What a great feeling to look at every single client and every single system that connects their technology together and see it was 100% available.
Friday we reviewed our company dashboard and when we got to these results it was time to celebrate! Not one internet failure that affected our clients, not one application that broke when being updated by the vendor, not one problem with any of what we call sub-systems at our clients sites. Since carefully collecting these data points the last couple months usually there was some sort of a problem somewhere so when we hit 100% uptime it was a great way to end the week.
Our process involves three different ways of analyzing this data. First there is uptime percent. Basically if everything worked perfectly uptime is 100%. If there was any sort of downtime on any system then we deduct this time from 100%. So if a cloud service was down for two hours we would express that as 95% uptime for that client that week.
The next data point we collect is client downtime. Here we measure in hours all of the sub-systems that were down. In the above case it would be 2 hours down time if the cloud service was down for 2 hours. If more than one system is down we multiply the hours times the number of systems down. This really helps us look at down time from our clients perspective. They typically don’t hand out congratulations for 100% uptime achievements. Rather we get phone calls like “Look our internet service has been down for ‘x’ amount of hours, can we get an update?” Even if we keep in touch in these downtime situations customers will still remember the DOWN time. We want to see and be reminded of this from their perspective.
Both of these approaches seemed to miss a key component. That is that some things are simply out of our hands. PCIT can work with a cloud vendor, we can implement automatic internet fail over services and so on but at the end of the day we are still needing other vendors to deliver a great product. If they fail there is DOWN time and less than 100% UP time. Taking the example already used, if that cloud service is with Amazon or Azure we have no control over the uptime (other than trying to recommend the best vendors to start with). Also to say there was 95% uptime unfairly represents that really there were lot of other business functions that the client could do. These would be things like email, internet usage, other cloud applications and so on while this cloud application was down. Without doing a ton of research we came up with our own methodology.
We counted key components of our clients networks and then averaged the results to come up with a number of 7 sub-systems per client. We then count how many of them PCIT is directly responsible for.
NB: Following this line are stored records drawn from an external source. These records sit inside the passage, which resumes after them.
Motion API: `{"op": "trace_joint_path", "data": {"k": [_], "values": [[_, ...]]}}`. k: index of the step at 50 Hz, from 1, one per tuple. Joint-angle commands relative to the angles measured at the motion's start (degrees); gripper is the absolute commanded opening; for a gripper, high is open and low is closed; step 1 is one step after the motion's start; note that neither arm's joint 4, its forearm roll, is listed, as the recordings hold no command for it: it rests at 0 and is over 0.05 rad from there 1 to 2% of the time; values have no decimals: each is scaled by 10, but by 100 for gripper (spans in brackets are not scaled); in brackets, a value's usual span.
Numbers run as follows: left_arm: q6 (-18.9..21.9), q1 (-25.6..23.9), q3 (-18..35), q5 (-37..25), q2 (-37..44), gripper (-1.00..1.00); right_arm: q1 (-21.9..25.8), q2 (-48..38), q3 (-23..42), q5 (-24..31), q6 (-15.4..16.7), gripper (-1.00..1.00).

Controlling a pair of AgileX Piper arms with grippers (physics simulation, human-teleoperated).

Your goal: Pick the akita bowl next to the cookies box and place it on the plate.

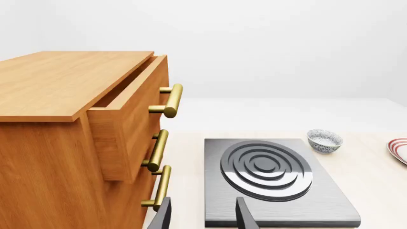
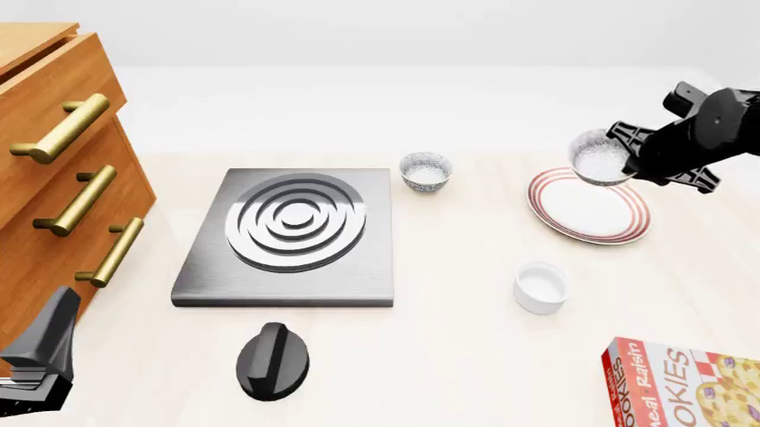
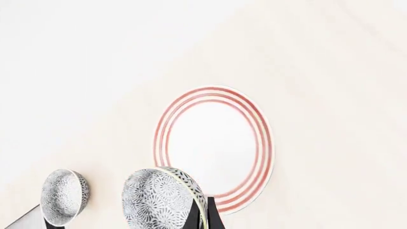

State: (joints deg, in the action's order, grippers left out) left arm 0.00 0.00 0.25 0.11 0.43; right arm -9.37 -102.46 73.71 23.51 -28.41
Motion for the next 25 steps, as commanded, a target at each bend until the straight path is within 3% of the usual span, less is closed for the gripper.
{"op": "trace_joint_path", "data": {"k": [1,25], "values": [[0,0,0,0,0,100,8,6,-25,-20,-3,-100],[0,0,0,0,0,100,10,-23,-13,-29,-5,-100]]}}
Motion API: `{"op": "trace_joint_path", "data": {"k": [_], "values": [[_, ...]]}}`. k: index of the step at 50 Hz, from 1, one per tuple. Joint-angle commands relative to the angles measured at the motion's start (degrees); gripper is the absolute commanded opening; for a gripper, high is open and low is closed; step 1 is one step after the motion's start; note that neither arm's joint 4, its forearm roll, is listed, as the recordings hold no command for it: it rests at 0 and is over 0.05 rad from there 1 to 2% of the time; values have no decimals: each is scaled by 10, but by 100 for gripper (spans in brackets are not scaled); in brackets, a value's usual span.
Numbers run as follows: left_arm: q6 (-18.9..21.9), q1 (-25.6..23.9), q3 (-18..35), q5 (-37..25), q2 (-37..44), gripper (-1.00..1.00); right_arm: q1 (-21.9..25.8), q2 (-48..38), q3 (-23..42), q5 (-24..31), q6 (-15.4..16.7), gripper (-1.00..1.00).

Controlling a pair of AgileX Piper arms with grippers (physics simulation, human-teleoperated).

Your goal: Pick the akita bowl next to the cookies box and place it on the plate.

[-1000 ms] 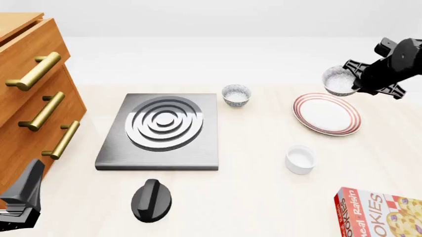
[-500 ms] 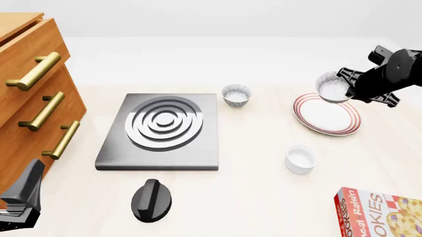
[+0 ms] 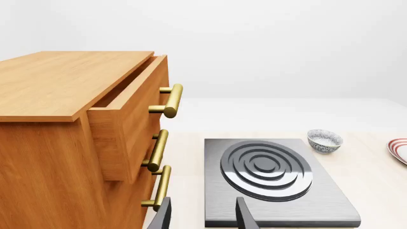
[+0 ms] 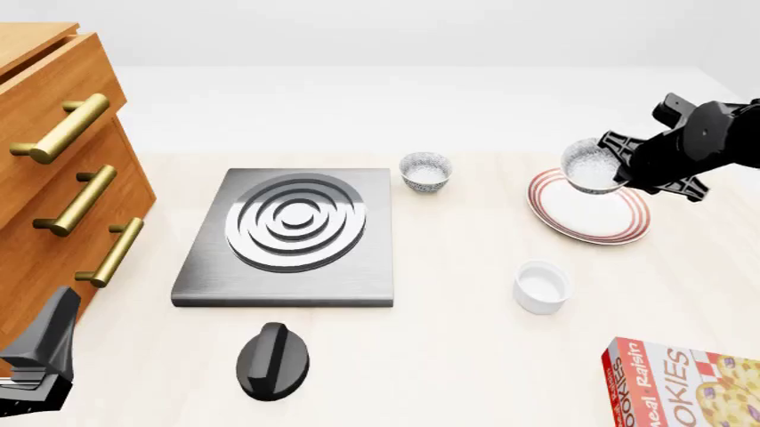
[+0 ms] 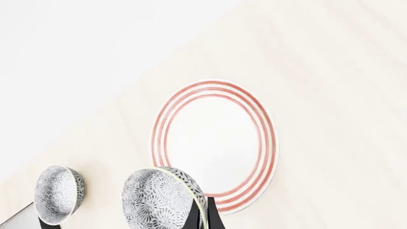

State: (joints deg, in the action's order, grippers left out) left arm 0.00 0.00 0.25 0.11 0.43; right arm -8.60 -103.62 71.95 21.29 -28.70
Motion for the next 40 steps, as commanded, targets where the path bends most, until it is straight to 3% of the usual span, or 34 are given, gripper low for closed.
{"op": "trace_joint_path", "data": {"k": [1,40], "values": [[0,0,0,0,0,100,2,-12,5,-7,-2,-100],[0,0,0,0,0,100,5,-27,-5,-12,-3,-100]]}}
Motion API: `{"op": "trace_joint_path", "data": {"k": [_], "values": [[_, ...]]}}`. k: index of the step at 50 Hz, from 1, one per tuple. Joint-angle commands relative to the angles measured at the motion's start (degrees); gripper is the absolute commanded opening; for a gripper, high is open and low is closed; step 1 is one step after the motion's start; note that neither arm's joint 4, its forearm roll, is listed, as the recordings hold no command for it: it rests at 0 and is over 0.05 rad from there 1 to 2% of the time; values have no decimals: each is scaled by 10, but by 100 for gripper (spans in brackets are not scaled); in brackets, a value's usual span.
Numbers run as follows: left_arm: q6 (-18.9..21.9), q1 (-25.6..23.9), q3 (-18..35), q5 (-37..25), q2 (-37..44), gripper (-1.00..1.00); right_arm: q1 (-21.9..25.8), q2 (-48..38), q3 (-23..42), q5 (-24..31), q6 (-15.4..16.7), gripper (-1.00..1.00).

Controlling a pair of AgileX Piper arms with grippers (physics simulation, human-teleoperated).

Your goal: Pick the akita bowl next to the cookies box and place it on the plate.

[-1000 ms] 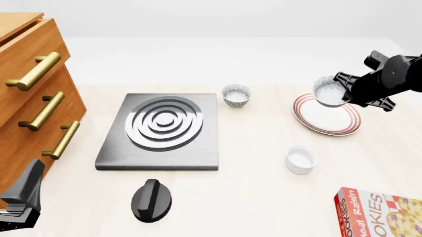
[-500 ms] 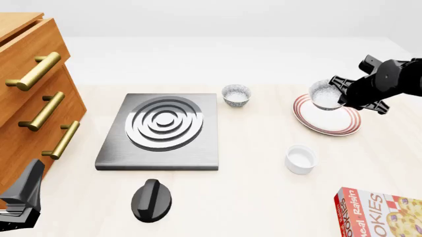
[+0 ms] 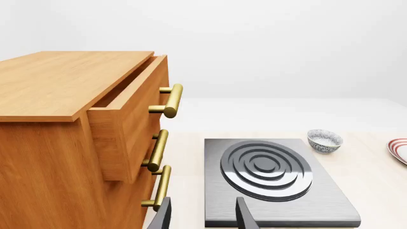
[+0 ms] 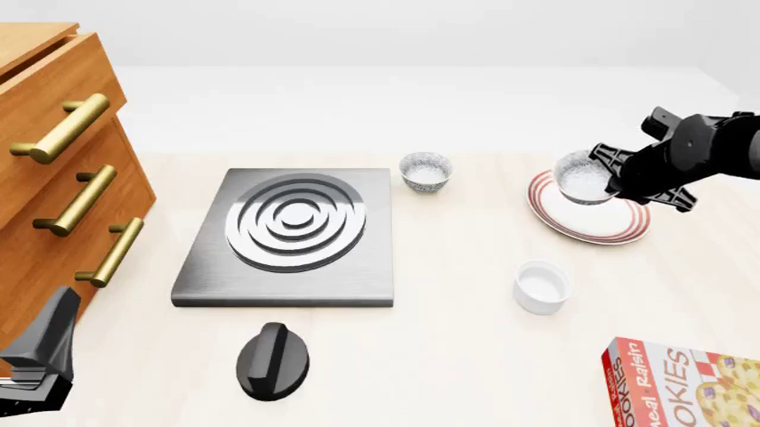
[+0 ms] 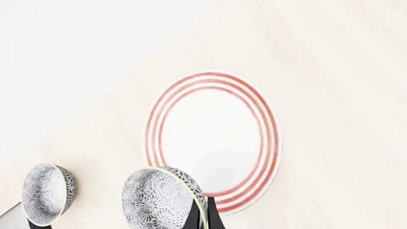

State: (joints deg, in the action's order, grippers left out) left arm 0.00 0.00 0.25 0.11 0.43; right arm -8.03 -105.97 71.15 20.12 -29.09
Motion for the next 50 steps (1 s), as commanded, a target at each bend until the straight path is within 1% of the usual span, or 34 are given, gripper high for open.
{"op": "trace_joint_path", "data": {"k": [1,5,15,50], "values": [[0,0,0,0,0,100,-1,-3,3,0,1,-100],[0,0,0,0,0,100,2,-3,-2,-4,-5,-100],[0,0,0,0,0,100,-3,-9,4,1,-1,-100],[0,0,0,0,0,100,-9,-35,5,-5,6,-100]]}}
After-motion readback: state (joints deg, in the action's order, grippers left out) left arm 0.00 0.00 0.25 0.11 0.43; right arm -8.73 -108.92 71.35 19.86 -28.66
So back to the case of the failed cloud service PCIT’s sub-system time down would be 0%. If instead there was problem we were responsible for like a firewall, switch or Cloud server (not cloud service) and it had 2 hours downtime our subsystem downtime % would be how many subsystems were affected divided by 40 hours per week to get our Sub-system downtime percent. In this case 2 hours for one subsystem would be .7% subsystem downtime. (2 hours divided by 7 subsystems*40 hours expresses as a %)
Perhaps no one will ever care but PCIT about our little sub-system downtime percentage methodology. However, it gives us some consolation to report .13% down across our client base instead of the tragic looking 4 hours downtime. Downtime in whatever form it arrives in usually translates into pain for someone. With the sub-system approach it is helpful to picture some situations as like a mosquito bite on the pain meter versus a giant kick in the shins.